道の駅でマッタリ

車で遠出すると、ちょっと休憩に寄るのが道の駅。道の駅にもいろいろあって、最近は内装をオシャレにしたり、こだわりグルメを開発したり、温泉を併設したり・・・、特に都市近郊のコギレイな道の駅はがんばってる感じがします。しかしです。個人的にはそういう最新の道の駅よりも、田舎の山の中で、なんにもなくて、土着色の濃いところのほうが好みです。道の駅たるもの、オシャレ感や高級感、西洋文化の香りなんて求めちゃいけません。その土地の個性を発揮していただき、地元パワーだけで押しきってほしい。

そこで先日、理想的な道の駅を見つけました。写真は滋賀県の山間、土山です。お弁当、軽食、お餅、野菜、花、土産物・・・、みんな素朴で、その辺の家で作ったものを持ち寄ったかのような飾り気のなさが新鮮でした。普段、都会で買い物をする時は、その「モノ」ではなくて、派手なラベルを見せられているんだと気付きます。*1その点、ここにあるものたちにはラベルがない。つまり、押しつけがましい主張がない。ただ透明なビニールの袋に入れられて、中身で堂々と勝負しているではありませんか。特に食べものが妙に美味しそうに見える。もう気分は“うっかり八兵衛”です。*2
土山は、お茶の産地なので、期待に違わず茶摘み娘の顔だしコーナーもありました。
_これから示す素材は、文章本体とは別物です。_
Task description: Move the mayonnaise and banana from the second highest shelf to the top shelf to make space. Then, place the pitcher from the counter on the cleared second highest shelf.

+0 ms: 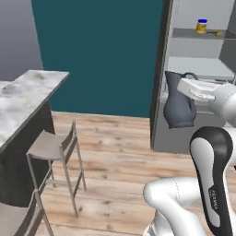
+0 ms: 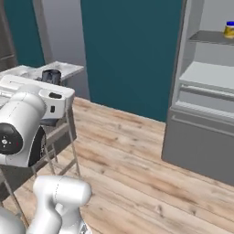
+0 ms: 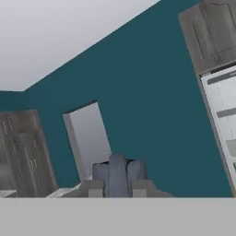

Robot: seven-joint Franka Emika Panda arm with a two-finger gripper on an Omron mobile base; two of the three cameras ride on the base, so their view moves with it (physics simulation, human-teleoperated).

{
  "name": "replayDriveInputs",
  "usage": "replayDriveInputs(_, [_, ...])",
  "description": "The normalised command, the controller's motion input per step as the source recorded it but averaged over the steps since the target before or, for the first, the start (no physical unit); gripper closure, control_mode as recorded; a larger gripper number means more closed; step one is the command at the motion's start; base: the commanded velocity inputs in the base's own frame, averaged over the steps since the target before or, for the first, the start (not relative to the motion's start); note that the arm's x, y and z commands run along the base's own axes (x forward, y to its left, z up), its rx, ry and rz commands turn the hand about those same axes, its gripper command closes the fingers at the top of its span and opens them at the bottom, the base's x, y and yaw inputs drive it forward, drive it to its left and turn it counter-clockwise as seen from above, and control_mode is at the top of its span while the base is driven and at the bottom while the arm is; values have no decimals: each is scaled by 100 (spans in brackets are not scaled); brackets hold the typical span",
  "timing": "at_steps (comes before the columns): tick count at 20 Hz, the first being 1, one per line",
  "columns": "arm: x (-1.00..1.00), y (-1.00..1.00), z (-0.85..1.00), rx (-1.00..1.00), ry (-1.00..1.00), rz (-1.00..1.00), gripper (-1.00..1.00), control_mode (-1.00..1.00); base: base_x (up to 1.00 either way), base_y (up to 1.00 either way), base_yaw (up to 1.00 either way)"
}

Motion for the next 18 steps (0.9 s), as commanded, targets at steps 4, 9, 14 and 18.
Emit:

これがまたごく自然に、周囲に溶け込んでいます。また古典か民謡かよく分かりませんが、地元のことを謡った詩も飾られていて旅情をかき立てます。そしてトドメはBGM。有線放送か、ずっと70年代の歌謡曲が流れっぱなし。こんなところで小洒落たジャズが流れていてはおかしいし、ライ・クーダーパリ・テキサス」のようないかにもロードムービー的な音楽でも狙いすぎ。それよりも中原理恵「東京ららばい」に、なんだかグッときました。遠く異郷に旅をして、タイムスリップしたかのような歌を聴く。古い歌謡曲は、田舎のコミュニケーションスペースにおけるラウンジ・ミュージックと言って良かろうかと思います。*3ここはどこなのか?今が何時なのか?どうでもよくなってくる。マッタリした空気が流れ出しました。

《まとめ》
「道の駅」がおもしろいのは、地元のモノで固められた閉鎖性と、たくさんの「よそ者」が行き交う開放性が入り交じっているから。実はすごく特異なスポットではないかと・・・。いろんな空気がぶつかる場所として。

*1:このラベルがクセモノで、いろいろ余計な「イメージ」が刷り込まれている。

*2:「ご隠居、ちょっと団子でも食べていきましょうよ〜!」と、道草に誘うのはヤツの常套手段ですが、地元のものを思わず食べたくなる気持ち、なんとなく分かります。あ、僕は普段はそういうキャラじゃないですよ、念のため。

*3:道の駅のほか、ローカル線の駅前喫茶店などでも事情は同じ。